What is Blood Pressure?

  • Blood pressure measures the force of the blood against your artery walls as blood pumps through your body. 
  • Blood pressure is typically measured using two numbers. The top number is systolic pressure, and the bottom number is the diastolic pressure. 
  • Systolic pressure measures pressure while your heart pumps blood through your arteries. Diastolic pressure measures pressure as the heart rests between beats. A reading of 120/80 or less is considered ideal.

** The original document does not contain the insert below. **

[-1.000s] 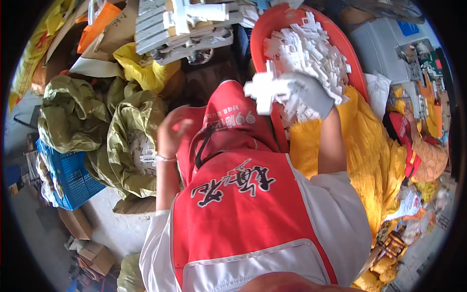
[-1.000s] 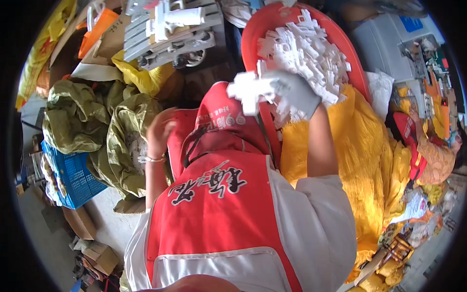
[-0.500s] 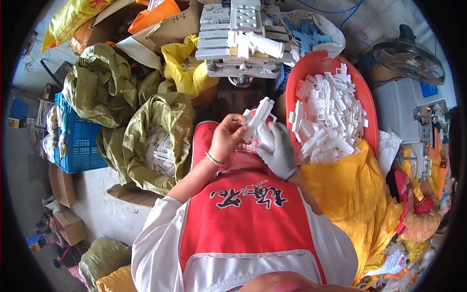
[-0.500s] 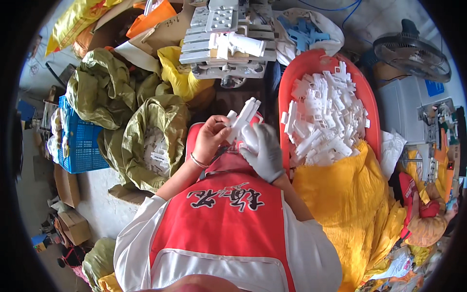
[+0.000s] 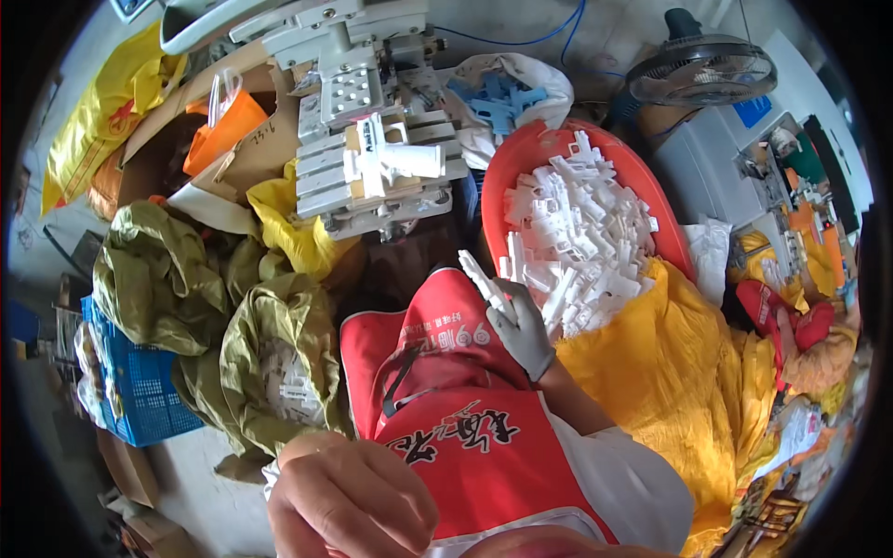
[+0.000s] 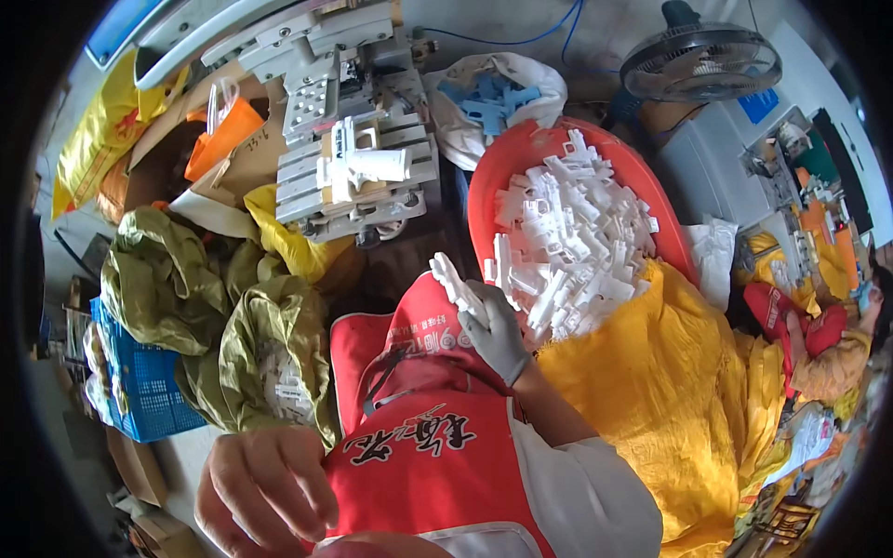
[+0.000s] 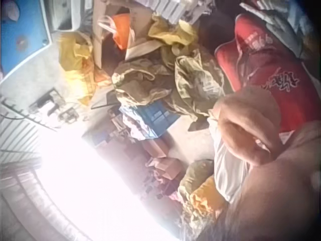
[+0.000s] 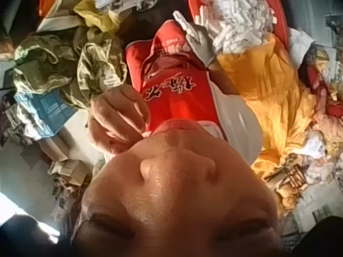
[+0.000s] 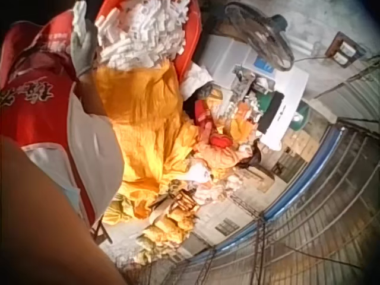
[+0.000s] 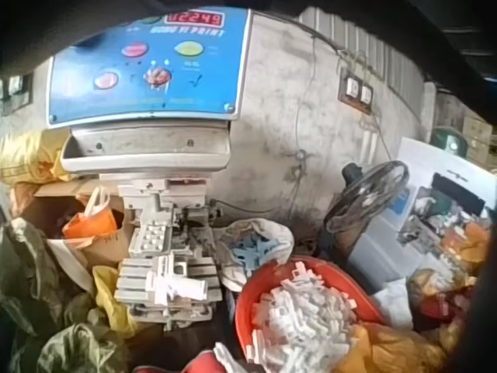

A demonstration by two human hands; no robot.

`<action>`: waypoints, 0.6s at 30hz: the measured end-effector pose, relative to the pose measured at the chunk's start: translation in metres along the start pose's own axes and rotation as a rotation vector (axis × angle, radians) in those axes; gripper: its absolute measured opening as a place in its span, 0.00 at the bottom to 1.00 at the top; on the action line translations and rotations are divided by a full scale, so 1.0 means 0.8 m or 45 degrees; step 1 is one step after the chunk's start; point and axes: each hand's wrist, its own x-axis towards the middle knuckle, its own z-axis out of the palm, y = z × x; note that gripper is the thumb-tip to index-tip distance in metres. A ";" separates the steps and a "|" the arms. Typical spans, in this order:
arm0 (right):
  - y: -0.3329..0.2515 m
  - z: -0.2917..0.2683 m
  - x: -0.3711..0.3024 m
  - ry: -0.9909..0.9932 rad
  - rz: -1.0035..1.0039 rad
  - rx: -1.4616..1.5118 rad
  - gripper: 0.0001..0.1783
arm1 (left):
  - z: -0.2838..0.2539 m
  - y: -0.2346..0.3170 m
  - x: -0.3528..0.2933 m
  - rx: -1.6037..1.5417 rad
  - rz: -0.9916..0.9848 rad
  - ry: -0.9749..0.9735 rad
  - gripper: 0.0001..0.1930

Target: Assembling white plastic toy components using a pneumatic press machine at a manufacturing workbench.

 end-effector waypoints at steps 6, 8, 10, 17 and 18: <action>-0.018 0.006 -0.007 -0.020 -0.009 0.027 0.23 | -0.003 0.010 0.002 -0.174 0.018 -0.056 0.06; -0.017 0.006 -0.009 -0.060 -0.058 -0.007 0.23 | -0.010 0.006 0.003 -0.172 0.084 -0.242 0.07; -0.007 0.011 -0.004 -0.100 -0.154 0.013 0.24 | -0.015 0.000 -0.016 -0.430 0.125 -0.328 0.04; -0.042 -0.003 0.012 -0.173 0.002 0.115 0.19 | -0.019 -0.008 0.011 0.162 0.327 0.179 0.05; -0.019 -0.001 0.009 -0.121 -0.022 0.094 0.19 | -0.020 -0.023 0.006 0.113 0.289 0.213 0.05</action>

    Causes of High Blood Pressure & Low Heart Rate

    While it is uncommon for blood pressure to be high while heart rate is low, the following conditions most often cause a person to have a low heart rate with high blood pressure:

    • Thickened heart tissue
    • Certain medications may decrease or increase your heart rate

    Heart Rate vs. Blood Pressure Relationship

    It’s common for heart rate and blood pressure to increase or decrease in tandem. When the two move in opposite directions, it’s often an indicator of an underlying issue. The issue could be minor, such as a small cut or slight dehydration. Or, it may be evidence of a more significant underlying issue requiring a consultation with a doctor.

    While a high heart rate and high blood pressure are often indicators of more severe health conditions, it’s often completely normal to have a low heart rate and low blood pressure.

    People with low resting heart rates are often healthy, active individuals. While low blood pressure is a bit more concerning, it’s common for a person to have low blood pressure while being completely healthy. However, some causes of low heart rate and blood pressure do require medical attention.

    What to Do

    There are several important modifiable risk factors for managing heart rate and blood pressure:

    • Stop smoking
    • Maintain ideal body weight
    • Decrease cholesterol
    • Control diabetes
    • Exercise regularly

    Ensure that your exercise routine is in line with your age and activity level. Overexertion can put you at higher risk for Sudden Cardiac Arrest (SCA). Be sure to consult our guide to SCA to ensure that you’re protecting your cardiovascular health during exercise.


    Adopting a healthy lifestyle is an ideal way to ensure optimal balance between heart rate and blood pressure, however, cardiovascular distress can strike at any time. 

    Sudden Cardiac Arrest is the leading cause of death for adults over the age of 40, and the leading killer of student athletes.


    Take a look at some common questions we see about blood pressure vs. heart rate.

    Is heart rate or blood pressure more important?

    While both are important measurements, blood pressure is the more critical of the two. A heart rate that falls outside of the standard for a healthy adult may be cause for concern. 

    High or low blood pressure may be evidence of an underlying health issue. A blood pressure that’s more than 10mmHg higher or lower than the target of 120/80mmHg would be considered irregular. Always consult a doctor if you have questions or concerns about your heart rate or blood pressure.

    Does blood pressure medication affect heart rate?

    Many people experience a change in resting heart rate when they begin taking blood pressure medication. Several medications for high blood pressure have an effect on heart rate.